Maths are munitions, you know

Posted on by

It’s a little known fact (amongst normal people) that encryption algorithms are considered to be munitions in law. Thus those little equations are governed by the same laws as exports of fighter jets, etc. Why should you care? Well, if you use a laptop for QUB work, you should be encrypting its storage to protect any sensitive content on it – and given that ‘sensitive’ is a loose term it’s best to encrypt under all circumstances. If, however, you go travelling then suddenly you have a dangerous item under your control.

While most jurisdictions permit the personal use of encryption, some forbid it without explicit permission. While unlikely, it’s possible that a border guard could insist on the machine being decrypted, and it could be seized. Thus the sensible approach is to *not* bring your laptop to one of these countries, but to bring a spare system which is unencrypted but contains nothing but the bare essentials for your trip.

The university is not aware of any staff being affected by this as yet, but it is best to be aware of the possibilities. I had a conversation about this last week with senior folks in IS.

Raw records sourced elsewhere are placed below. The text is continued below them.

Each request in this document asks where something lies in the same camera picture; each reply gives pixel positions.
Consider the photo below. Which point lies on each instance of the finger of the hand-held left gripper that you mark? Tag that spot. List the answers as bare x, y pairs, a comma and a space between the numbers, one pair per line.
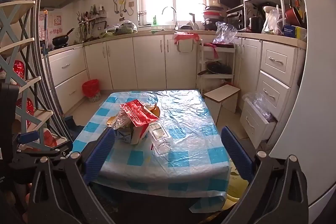
27, 138

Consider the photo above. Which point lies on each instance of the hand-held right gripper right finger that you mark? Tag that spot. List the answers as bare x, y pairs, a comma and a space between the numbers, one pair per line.
236, 153

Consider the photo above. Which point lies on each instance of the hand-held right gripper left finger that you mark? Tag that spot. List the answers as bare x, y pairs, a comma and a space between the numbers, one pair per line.
101, 153

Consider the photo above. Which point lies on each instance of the blue milk carton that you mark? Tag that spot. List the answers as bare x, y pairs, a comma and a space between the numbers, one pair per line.
124, 134

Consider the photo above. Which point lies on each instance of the long orange peel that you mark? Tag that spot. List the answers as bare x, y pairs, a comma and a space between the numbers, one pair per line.
153, 110

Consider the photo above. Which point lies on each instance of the red and white packet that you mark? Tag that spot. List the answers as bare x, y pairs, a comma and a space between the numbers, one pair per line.
49, 138

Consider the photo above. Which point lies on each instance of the crumpled white wrapper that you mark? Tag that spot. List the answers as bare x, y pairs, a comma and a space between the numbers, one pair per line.
121, 120

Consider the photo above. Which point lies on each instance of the grey metal tubes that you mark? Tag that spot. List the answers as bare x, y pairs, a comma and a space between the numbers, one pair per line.
59, 108

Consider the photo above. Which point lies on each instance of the plastic bags in drawer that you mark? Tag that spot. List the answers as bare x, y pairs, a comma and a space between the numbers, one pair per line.
258, 104

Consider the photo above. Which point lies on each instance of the red and white paper box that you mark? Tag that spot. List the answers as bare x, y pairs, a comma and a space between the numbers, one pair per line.
137, 113

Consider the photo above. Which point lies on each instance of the blue checked plastic tablecloth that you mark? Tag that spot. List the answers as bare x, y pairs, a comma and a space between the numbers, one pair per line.
189, 119

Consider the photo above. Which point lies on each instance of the white wooden stool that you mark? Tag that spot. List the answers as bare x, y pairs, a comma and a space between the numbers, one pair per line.
223, 94

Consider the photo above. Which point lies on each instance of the clear plastic tray with label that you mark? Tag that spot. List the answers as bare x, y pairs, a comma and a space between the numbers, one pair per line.
158, 130

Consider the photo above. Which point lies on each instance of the clear plastic wrapper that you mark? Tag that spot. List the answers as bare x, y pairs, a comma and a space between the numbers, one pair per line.
162, 146

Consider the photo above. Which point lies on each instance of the bin with red bag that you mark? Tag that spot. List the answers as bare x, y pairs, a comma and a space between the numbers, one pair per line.
90, 88

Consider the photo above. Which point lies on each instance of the black wok in cart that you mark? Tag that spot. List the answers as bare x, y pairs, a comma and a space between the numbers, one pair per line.
216, 68

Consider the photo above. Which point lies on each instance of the white and blue folding shelf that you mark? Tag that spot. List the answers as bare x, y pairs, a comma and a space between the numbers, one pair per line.
10, 24

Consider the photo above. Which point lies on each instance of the white shelf cart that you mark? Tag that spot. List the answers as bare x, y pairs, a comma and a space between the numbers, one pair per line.
202, 66

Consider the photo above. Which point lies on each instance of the red cloth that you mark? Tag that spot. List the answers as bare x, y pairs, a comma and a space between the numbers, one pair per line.
214, 50

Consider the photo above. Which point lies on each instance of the white refrigerator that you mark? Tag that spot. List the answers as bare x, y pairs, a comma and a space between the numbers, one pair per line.
315, 82

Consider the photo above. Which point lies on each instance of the cream base cabinets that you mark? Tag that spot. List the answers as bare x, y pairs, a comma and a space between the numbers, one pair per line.
149, 56

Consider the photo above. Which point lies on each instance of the clear plastic bag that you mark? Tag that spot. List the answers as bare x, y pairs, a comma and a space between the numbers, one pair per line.
225, 32

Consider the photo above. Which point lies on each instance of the utensil rack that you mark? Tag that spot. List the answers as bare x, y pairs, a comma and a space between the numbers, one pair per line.
90, 22

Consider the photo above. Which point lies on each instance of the hanging red plastic bag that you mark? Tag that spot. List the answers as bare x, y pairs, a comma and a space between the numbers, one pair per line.
185, 36

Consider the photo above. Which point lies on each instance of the bag of green vegetables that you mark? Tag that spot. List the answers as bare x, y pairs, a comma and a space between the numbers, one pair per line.
126, 27

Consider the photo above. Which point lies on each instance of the black pot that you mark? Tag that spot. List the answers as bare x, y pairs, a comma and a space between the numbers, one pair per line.
255, 24

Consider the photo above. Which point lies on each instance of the blue box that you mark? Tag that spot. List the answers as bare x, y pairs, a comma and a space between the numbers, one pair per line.
288, 31

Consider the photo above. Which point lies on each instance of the black toaster oven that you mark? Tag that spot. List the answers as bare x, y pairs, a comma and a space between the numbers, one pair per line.
236, 18

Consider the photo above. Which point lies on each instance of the white plastic bag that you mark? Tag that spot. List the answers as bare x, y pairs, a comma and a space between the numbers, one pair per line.
273, 22

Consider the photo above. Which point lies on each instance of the stack of pots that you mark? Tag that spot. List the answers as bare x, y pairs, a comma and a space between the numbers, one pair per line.
211, 15

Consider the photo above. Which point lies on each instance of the green bottle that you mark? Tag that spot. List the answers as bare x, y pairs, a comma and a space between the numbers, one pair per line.
155, 20

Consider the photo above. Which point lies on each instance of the red pan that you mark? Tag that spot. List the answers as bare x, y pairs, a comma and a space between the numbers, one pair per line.
294, 16

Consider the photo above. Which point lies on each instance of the chrome faucet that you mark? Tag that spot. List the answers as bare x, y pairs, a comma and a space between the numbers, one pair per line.
174, 16

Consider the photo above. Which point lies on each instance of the red wall stickers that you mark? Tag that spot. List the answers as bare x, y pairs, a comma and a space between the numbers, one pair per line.
56, 22

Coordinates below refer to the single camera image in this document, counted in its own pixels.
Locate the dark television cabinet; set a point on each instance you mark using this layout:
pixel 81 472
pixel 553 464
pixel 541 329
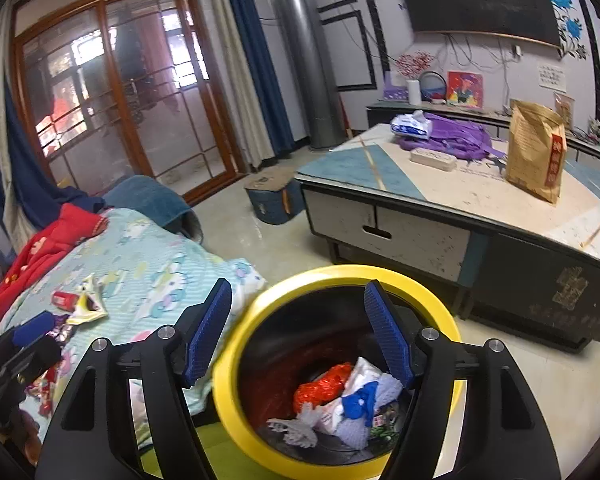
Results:
pixel 380 112

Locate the person's left hand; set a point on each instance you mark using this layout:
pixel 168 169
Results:
pixel 30 435

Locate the white vase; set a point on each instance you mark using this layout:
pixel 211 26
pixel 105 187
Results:
pixel 413 92

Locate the yellow-rimmed black bin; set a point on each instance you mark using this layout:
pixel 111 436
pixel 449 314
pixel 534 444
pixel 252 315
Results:
pixel 300 285

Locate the brown paper bag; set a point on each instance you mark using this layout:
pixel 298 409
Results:
pixel 530 155

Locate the white power strip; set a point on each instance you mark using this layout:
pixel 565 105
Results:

You can find a list of the “difficult” destinations at http://www.cryptolaw.org/cls-sum.htm

The destinations which some of you may go to, which do require care, are:

  • China – a permit issued by the Beijing Office of State Encryption Administrative Bureau is required.
  • Hungary – an International Import Certificate is required.
  • Israel – a license from the Director-General of the Ministry of Defense is required.
  • Russia – licenses issued by both the Federal Security Service and the Ministry of Economic Development and Trade are required. License applications should be submitted by an entity officially registered in Russia.
  • Saudi Arabia  – it has been reported that the use of encryption is generally banned, but inconsistent information exists.
  • Ukraine – a license issued by the Department of Special Telecommunication Systems and Protection of Information of the Security Service of Ukraine (SBU) is required.

Especially in the case of Russia and China, given the known risks of state-sponsored (highly competent) hacking, it would be prudent to adopt maximum paranoia, use a loaner laptop which is erased on return, and change all passwords. Indeed, one might well set up a ‘burner’ email address to use for the trip, and not touch normal accounts in the meantime.

As Snowden has shown, you can’t be too paranoid these days.